WHAT YOU WILL DO => Return all lines below containing the word "robot".

DATASET EXCERPTS =>
════════════════

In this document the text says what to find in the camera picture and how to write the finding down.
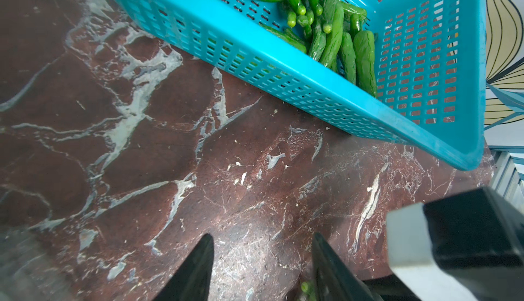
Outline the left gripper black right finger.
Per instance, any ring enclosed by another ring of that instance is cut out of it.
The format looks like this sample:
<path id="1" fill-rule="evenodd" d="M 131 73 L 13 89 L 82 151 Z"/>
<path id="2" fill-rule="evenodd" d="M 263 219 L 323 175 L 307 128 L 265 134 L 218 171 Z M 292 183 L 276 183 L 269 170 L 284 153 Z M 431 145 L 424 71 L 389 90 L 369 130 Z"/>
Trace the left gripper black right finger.
<path id="1" fill-rule="evenodd" d="M 381 300 L 349 271 L 320 233 L 312 238 L 312 264 L 317 300 Z"/>

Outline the teal perforated plastic basket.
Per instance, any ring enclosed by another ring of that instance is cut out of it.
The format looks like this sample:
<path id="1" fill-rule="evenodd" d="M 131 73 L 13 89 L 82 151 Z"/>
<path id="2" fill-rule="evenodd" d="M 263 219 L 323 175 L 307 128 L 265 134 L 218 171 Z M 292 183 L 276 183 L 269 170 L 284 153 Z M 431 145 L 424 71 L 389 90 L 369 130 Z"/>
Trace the teal perforated plastic basket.
<path id="1" fill-rule="evenodd" d="M 115 0 L 140 28 L 357 137 L 469 171 L 486 0 Z"/>

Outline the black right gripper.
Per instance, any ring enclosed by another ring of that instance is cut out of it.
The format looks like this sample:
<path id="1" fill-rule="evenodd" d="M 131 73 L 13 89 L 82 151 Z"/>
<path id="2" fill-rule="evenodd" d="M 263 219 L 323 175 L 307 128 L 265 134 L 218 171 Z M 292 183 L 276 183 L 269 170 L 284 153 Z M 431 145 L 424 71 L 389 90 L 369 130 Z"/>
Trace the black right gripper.
<path id="1" fill-rule="evenodd" d="M 523 213 L 487 187 L 388 213 L 384 298 L 522 300 Z"/>

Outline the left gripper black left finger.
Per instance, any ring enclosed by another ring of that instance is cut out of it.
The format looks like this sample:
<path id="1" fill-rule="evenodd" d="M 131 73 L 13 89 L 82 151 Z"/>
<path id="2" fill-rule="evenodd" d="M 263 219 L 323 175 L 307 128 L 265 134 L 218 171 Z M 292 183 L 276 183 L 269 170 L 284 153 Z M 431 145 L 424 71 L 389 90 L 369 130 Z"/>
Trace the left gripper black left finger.
<path id="1" fill-rule="evenodd" d="M 154 300 L 208 300 L 214 264 L 214 239 L 204 234 Z"/>

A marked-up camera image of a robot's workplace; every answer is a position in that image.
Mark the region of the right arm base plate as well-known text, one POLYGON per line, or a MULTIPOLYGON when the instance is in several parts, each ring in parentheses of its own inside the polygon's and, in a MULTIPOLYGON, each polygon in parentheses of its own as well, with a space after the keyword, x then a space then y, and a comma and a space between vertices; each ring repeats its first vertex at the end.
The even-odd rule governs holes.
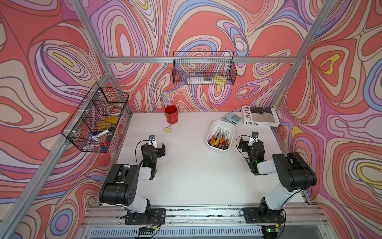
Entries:
POLYGON ((247 224, 283 224, 285 216, 283 210, 270 210, 267 208, 243 208, 247 224))

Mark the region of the white plastic storage box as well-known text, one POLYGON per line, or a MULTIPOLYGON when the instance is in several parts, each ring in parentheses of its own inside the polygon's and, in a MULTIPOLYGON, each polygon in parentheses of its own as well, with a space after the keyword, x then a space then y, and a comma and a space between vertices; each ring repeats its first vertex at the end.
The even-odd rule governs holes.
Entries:
POLYGON ((208 137, 207 147, 219 153, 226 153, 231 148, 235 133, 235 126, 223 120, 215 120, 212 123, 208 137))

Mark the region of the orange screwdriver black grip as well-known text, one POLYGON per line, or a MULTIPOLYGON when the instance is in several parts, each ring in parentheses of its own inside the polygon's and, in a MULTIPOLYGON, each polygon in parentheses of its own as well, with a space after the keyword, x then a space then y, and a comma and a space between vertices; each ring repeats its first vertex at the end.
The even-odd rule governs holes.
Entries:
POLYGON ((226 150, 229 148, 229 132, 226 133, 224 145, 222 146, 222 149, 226 150))

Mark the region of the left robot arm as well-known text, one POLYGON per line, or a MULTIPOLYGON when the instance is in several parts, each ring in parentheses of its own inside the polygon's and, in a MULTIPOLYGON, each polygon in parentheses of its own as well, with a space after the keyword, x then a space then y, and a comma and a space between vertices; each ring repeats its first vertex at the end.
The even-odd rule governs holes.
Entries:
POLYGON ((99 193, 99 202, 102 204, 121 206, 127 211, 136 214, 151 213, 151 203, 138 195, 139 181, 153 180, 157 173, 158 158, 166 155, 166 146, 157 147, 156 136, 149 136, 141 146, 143 159, 135 164, 114 164, 99 193))

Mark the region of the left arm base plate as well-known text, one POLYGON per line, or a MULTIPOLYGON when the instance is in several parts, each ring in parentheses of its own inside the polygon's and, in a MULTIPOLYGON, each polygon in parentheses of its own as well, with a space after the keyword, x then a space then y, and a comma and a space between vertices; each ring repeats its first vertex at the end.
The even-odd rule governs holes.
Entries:
POLYGON ((143 214, 127 212, 124 217, 126 225, 154 225, 160 226, 165 223, 166 209, 154 208, 143 214))

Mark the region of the yellow screwdriver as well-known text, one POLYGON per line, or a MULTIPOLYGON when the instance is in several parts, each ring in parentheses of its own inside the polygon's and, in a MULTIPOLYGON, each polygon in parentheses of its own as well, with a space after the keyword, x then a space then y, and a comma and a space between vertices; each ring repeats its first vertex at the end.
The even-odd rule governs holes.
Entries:
POLYGON ((219 136, 216 137, 216 141, 213 145, 214 147, 222 148, 224 141, 225 141, 224 129, 220 129, 219 136))

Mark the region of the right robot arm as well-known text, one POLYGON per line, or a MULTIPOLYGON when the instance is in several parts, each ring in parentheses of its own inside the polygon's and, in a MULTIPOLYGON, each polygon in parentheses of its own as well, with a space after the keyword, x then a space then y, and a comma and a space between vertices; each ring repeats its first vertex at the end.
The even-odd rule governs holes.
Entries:
POLYGON ((249 169, 255 176, 276 173, 279 183, 272 192, 262 198, 258 217, 269 222, 276 215, 283 215, 284 205, 295 194, 313 187, 317 183, 316 174, 297 152, 273 154, 272 159, 266 160, 264 143, 257 137, 243 135, 237 137, 235 146, 246 160, 249 169))

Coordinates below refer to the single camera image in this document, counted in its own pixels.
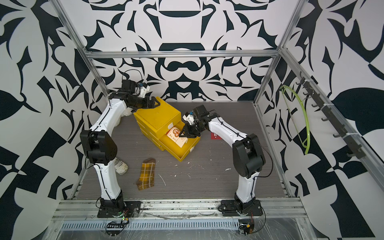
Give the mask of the white red postcard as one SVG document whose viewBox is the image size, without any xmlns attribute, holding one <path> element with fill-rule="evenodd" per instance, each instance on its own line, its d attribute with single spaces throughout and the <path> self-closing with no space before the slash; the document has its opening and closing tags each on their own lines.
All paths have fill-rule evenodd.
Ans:
<svg viewBox="0 0 384 240">
<path fill-rule="evenodd" d="M 188 138 L 179 136 L 180 130 L 177 127 L 172 127 L 166 134 L 166 136 L 172 140 L 178 147 L 182 148 L 187 142 Z"/>
</svg>

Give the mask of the yellow plastic drawer cabinet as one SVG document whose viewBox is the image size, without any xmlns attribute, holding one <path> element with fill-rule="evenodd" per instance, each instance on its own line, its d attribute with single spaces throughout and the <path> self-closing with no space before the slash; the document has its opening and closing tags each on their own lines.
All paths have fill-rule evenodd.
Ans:
<svg viewBox="0 0 384 240">
<path fill-rule="evenodd" d="M 164 151 L 164 144 L 160 138 L 165 137 L 169 127 L 174 127 L 181 120 L 181 112 L 169 103 L 156 97 L 160 103 L 154 109 L 139 109 L 134 113 L 134 117 L 140 127 L 141 132 L 154 143 L 161 151 Z"/>
</svg>

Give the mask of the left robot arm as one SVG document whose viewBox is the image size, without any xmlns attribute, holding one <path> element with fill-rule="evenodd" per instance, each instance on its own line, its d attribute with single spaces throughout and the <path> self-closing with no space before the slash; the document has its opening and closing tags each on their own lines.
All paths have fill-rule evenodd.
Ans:
<svg viewBox="0 0 384 240">
<path fill-rule="evenodd" d="M 122 80 L 122 87 L 107 95 L 107 106 L 96 123 L 80 134 L 86 158 L 98 175 L 102 210 L 121 214 L 126 208 L 116 176 L 118 147 L 112 139 L 112 133 L 123 116 L 129 116 L 139 109 L 154 109 L 160 106 L 155 97 L 147 95 L 149 91 L 150 86 L 146 83 Z"/>
</svg>

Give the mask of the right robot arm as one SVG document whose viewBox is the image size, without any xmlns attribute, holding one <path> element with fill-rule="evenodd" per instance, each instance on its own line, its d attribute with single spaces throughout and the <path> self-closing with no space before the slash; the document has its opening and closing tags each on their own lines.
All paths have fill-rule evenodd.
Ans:
<svg viewBox="0 0 384 240">
<path fill-rule="evenodd" d="M 256 204 L 255 188 L 259 174 L 266 163 L 259 138 L 247 135 L 229 125 L 214 110 L 208 111 L 200 105 L 182 116 L 185 123 L 180 136 L 194 139 L 203 131 L 210 131 L 224 140 L 233 152 L 233 165 L 239 174 L 238 188 L 234 197 L 234 208 L 221 207 L 223 213 L 244 215 Z"/>
</svg>

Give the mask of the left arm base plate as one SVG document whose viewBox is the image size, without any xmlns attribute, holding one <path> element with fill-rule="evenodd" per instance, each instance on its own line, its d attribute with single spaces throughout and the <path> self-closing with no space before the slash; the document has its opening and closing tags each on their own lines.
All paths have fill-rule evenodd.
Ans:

════════════════

TASK RESPONSE =>
A marked-up camera image of a robot's workplace; every answer is a position in that image.
Mark the region of the left robot arm as well-known text, one POLYGON per line, or a MULTIPOLYGON when the instance is in several parts, each ring in parentheses of its own inside the polygon's and, in a MULTIPOLYGON, each polygon in parentheses of its own as well, with a space after the keyword, x then a space then y, and a comma and a space between vertices; each ring repeats its first vertex at the end.
Mark the region of the right robot arm as well-known text, one POLYGON per line, or a MULTIPOLYGON when the instance is in several parts, each ring in parentheses of its own inside the polygon's and, in a MULTIPOLYGON, each polygon in parentheses of its own as well, with a space after the keyword, x then a space then y, and a comma and a space between vertices; each ring repeats its first vertex at the end.
Give the mask of the left robot arm as one SVG document whose viewBox is the image size, without any xmlns attribute, holding one <path> element with fill-rule="evenodd" per instance, each instance on its own line, its d attribute with single spaces throughout and the <path> self-closing with no space before the slash; the document has its opening and closing tags each on their own lines.
Give the mask of the right robot arm as one SVG document whose viewBox is the image size, without any xmlns attribute, holding one <path> element with fill-rule="evenodd" per instance, each instance on its own line, its d attribute with single spaces throughout and the <path> self-closing with no space before the slash; the document has its opening and closing tags each on their own lines.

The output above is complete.